**TASK GOAL**. When a picture appears in the listing, leave it out and copy the rest exactly as it stands.

**PROVIDED DATA**.
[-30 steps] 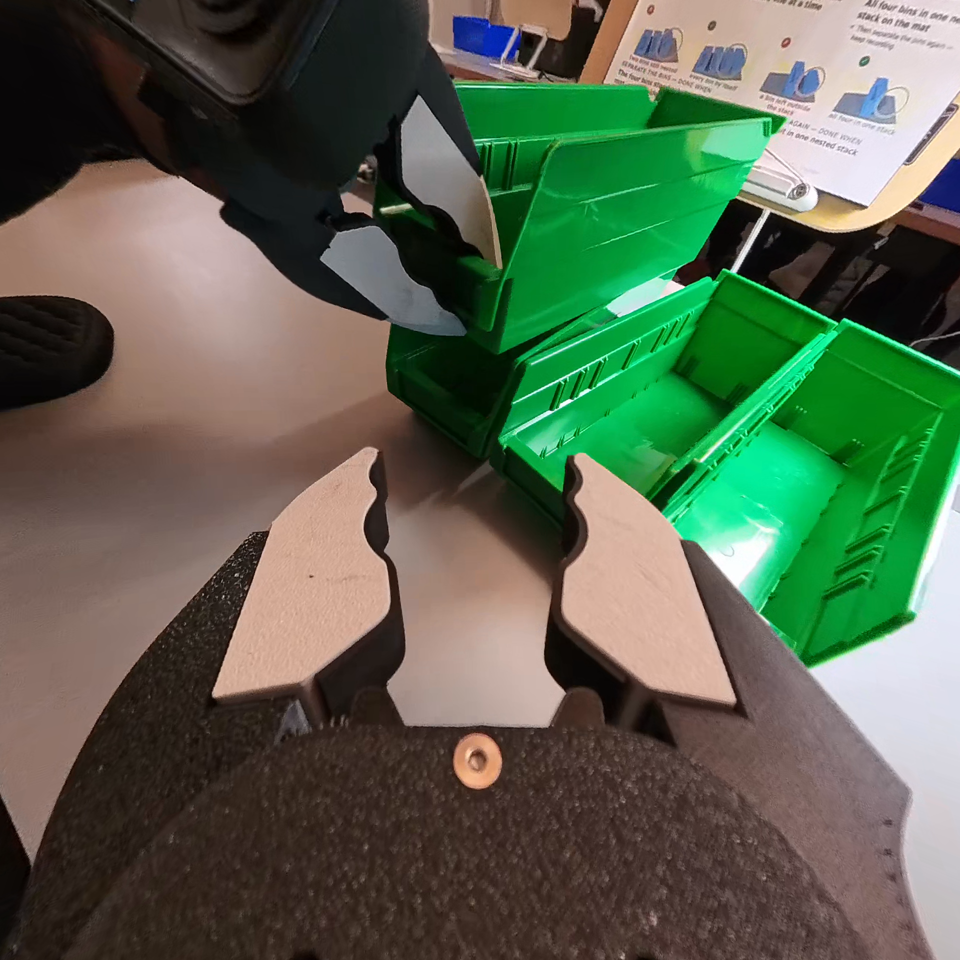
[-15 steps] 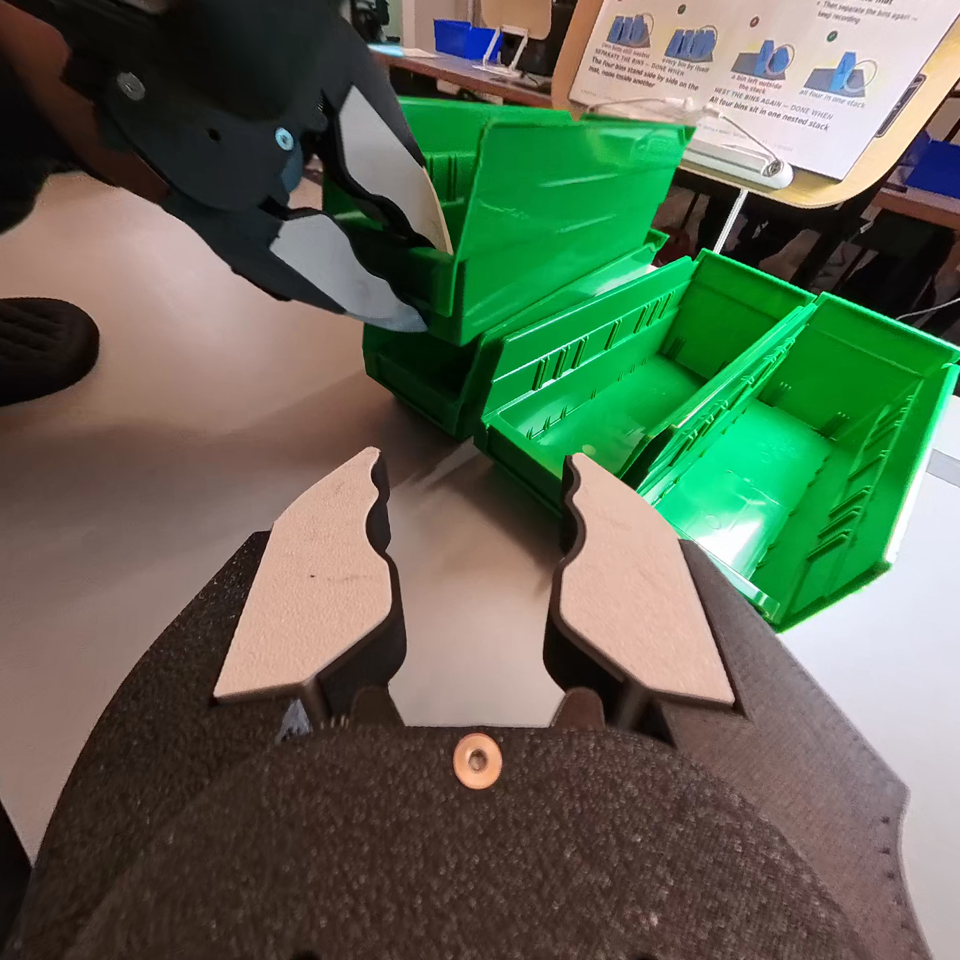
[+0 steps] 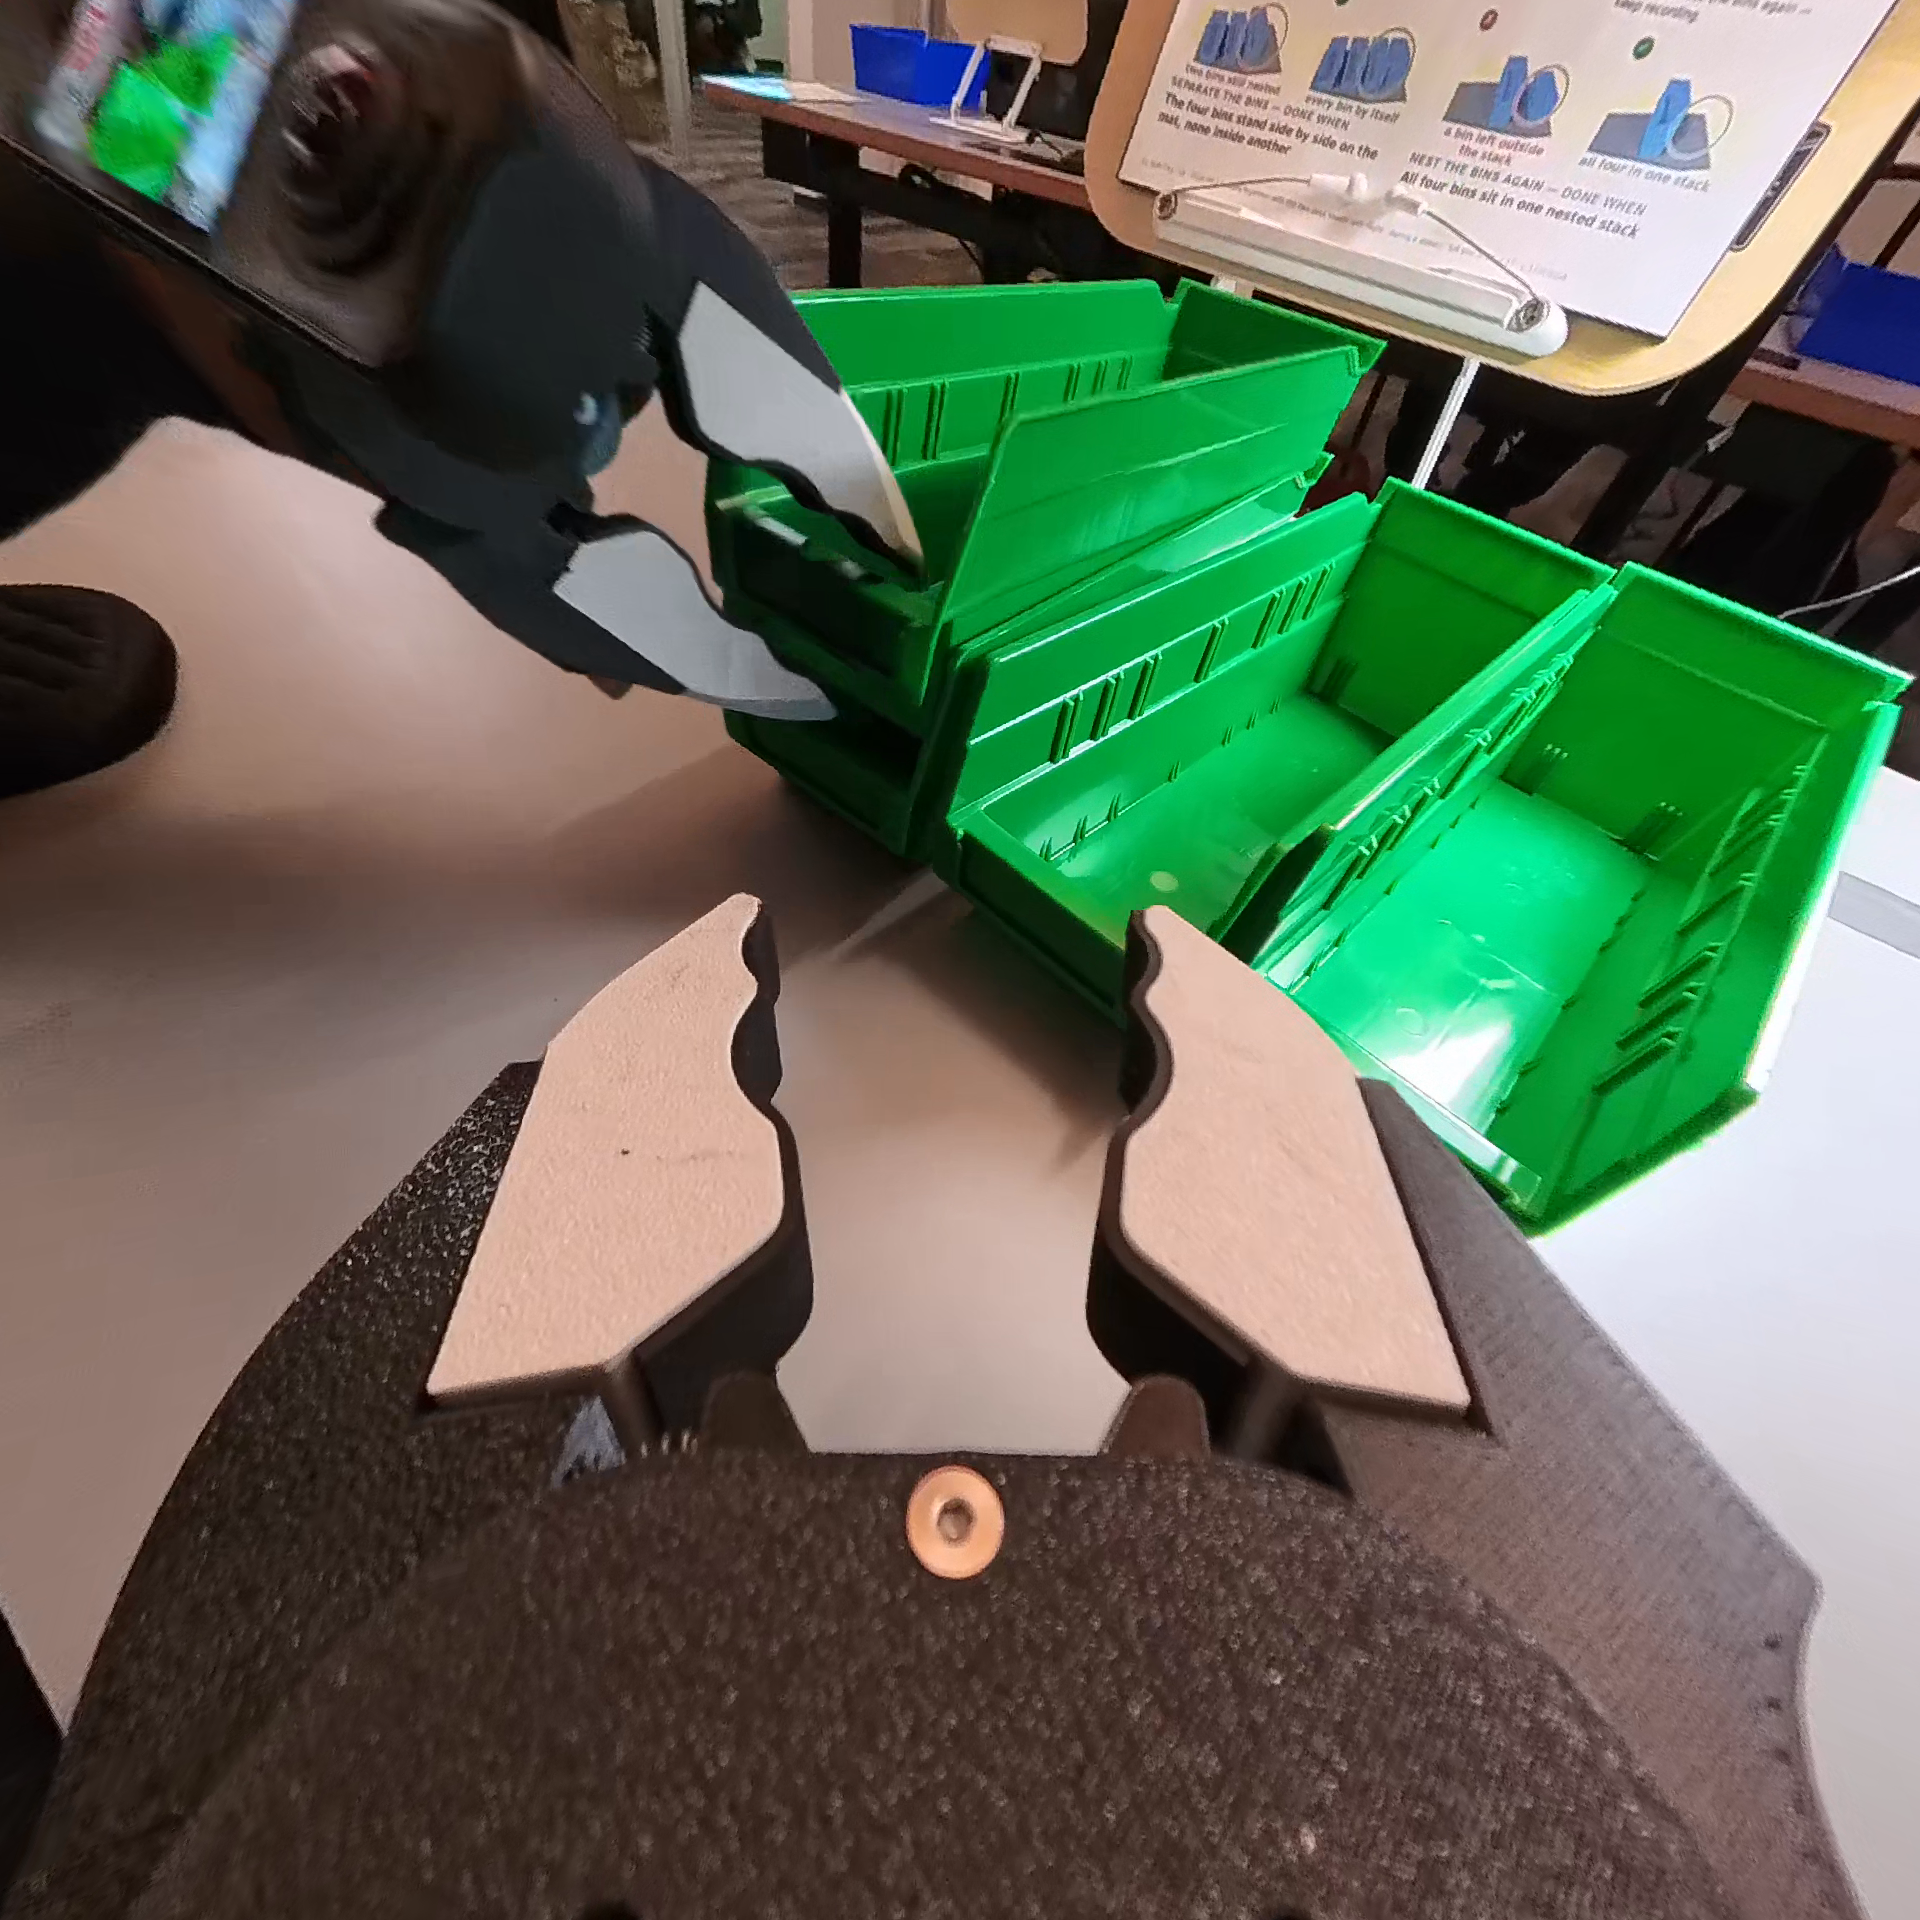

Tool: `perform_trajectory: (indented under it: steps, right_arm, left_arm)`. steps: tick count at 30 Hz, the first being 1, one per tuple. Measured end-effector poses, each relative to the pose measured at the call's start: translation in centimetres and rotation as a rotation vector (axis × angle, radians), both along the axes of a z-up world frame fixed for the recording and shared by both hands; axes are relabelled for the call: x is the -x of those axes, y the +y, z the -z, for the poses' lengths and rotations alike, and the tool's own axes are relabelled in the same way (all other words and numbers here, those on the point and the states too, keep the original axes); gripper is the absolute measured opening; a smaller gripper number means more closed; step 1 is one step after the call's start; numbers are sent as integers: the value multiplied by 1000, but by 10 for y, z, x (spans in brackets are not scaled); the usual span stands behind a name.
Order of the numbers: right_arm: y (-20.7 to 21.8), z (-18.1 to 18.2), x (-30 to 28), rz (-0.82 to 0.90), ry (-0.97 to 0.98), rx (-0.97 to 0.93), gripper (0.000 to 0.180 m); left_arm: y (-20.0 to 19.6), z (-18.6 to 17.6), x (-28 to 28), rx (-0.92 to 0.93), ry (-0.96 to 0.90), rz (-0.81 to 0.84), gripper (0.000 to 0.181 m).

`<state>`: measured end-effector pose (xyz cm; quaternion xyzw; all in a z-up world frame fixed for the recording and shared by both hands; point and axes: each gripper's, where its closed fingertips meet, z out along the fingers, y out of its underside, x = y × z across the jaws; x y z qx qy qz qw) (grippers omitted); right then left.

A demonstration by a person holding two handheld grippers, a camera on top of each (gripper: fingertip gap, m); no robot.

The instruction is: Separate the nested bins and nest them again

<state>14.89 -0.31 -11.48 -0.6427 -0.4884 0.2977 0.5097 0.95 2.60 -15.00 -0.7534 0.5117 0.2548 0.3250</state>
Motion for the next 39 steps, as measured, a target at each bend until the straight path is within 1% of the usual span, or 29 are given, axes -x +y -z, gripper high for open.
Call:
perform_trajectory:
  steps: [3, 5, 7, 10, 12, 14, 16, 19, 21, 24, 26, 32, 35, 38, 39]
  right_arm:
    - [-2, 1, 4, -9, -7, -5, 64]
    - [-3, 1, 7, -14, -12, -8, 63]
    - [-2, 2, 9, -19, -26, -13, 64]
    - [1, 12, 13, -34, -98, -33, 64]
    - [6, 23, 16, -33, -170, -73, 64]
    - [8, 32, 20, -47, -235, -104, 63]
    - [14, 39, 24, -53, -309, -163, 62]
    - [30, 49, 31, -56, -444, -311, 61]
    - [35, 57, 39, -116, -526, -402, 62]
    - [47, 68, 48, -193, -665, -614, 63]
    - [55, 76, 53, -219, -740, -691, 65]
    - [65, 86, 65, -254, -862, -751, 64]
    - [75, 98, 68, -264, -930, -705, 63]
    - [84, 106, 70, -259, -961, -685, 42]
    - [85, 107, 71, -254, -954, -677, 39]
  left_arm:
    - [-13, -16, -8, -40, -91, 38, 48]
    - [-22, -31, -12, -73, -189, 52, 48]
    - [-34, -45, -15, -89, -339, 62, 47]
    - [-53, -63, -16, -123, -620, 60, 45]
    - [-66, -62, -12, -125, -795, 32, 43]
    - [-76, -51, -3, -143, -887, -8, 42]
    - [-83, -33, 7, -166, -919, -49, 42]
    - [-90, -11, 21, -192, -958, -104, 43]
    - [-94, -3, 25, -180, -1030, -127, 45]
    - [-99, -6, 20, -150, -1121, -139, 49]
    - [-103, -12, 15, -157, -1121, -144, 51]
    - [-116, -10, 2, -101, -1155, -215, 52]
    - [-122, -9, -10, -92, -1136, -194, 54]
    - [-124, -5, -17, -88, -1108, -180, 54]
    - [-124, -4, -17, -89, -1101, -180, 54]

**RESULT OF THE EXERCISE**.
[-30 steps] 
[-15 steps] 
[+0 steps] 

Tool: `perform_trajectory: (indented under it: steps, right_arm, left_arm)`. steps: tick count at 30 Hz, the first being 1, one per tuple. Measured end-effector poses, each relative to the pose measured at the call's start: translation in centimetres and rotation as a rotation vector (axis × angle, radians), both along the axes of a z-up world frame fixed for the recording and shared by both hands; axes are relabelled for the call: x is the -x of those axes, y the +y, z the -z, for the poses' lengths and rotations alike, and the tool's own axes are relabelled in the same way (all other words and numbers here, those on the point and the states too, keep the original axes); gripper is the absolute measured opening; a smaller gripper number means more closed; step 1 is one step after the call's start; numbers are sent as integers: the value multiplied by 1000, but by 10 for y, z, x (spans in brackets are not scaled); the usual span stands behind a name.
Order of the numbers: right_arm: y (-20.7 to 21.8), z (-18.1 to 18.2), x (-30 to 28), rz (-0.82 to 0.90), ry (-0.97 to 0.98), rx (-0.97 to 0.93), gripper (0.000 to 0.180 m); left_arm: y (-20.0 to 19.6), z (-18.6 to 17.6), x (-28 to 28), rx (-0.92 to 0.93), ry (-0.96 to 0.90), rz (-0.81 to 0.84), gripper (0.000 to 0.181 m).

`<state>`: measured end-effector pose (xyz cm; quaternion xyzw; all in a z-up world frame fixed for the recording and shared by both hands; point and axes: each gripper's, where its closed fingertips meet, z out along the fingers, y out of its underside, x = y × z across the jaws; x y z qx qy qz qw) (grippers omitted); right then left.

A demonstration by a person holding two handheld grippers, a camera on top of each (gripper: fingertip gap, m); no robot.

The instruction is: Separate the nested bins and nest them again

<state>14.89 -0.31 -11.48 -0.6427 -0.4884 0.2977 0.5097 0.95 2.60 -15.00 -0.7534 0.5117 0.2548 0.3250</state>
Motion for the next 39 steps, as measured, a target at each bend until the straight path is within 1% of the usual span, or 29 are given, axes -x +y -z, gripper high for open.
Call:
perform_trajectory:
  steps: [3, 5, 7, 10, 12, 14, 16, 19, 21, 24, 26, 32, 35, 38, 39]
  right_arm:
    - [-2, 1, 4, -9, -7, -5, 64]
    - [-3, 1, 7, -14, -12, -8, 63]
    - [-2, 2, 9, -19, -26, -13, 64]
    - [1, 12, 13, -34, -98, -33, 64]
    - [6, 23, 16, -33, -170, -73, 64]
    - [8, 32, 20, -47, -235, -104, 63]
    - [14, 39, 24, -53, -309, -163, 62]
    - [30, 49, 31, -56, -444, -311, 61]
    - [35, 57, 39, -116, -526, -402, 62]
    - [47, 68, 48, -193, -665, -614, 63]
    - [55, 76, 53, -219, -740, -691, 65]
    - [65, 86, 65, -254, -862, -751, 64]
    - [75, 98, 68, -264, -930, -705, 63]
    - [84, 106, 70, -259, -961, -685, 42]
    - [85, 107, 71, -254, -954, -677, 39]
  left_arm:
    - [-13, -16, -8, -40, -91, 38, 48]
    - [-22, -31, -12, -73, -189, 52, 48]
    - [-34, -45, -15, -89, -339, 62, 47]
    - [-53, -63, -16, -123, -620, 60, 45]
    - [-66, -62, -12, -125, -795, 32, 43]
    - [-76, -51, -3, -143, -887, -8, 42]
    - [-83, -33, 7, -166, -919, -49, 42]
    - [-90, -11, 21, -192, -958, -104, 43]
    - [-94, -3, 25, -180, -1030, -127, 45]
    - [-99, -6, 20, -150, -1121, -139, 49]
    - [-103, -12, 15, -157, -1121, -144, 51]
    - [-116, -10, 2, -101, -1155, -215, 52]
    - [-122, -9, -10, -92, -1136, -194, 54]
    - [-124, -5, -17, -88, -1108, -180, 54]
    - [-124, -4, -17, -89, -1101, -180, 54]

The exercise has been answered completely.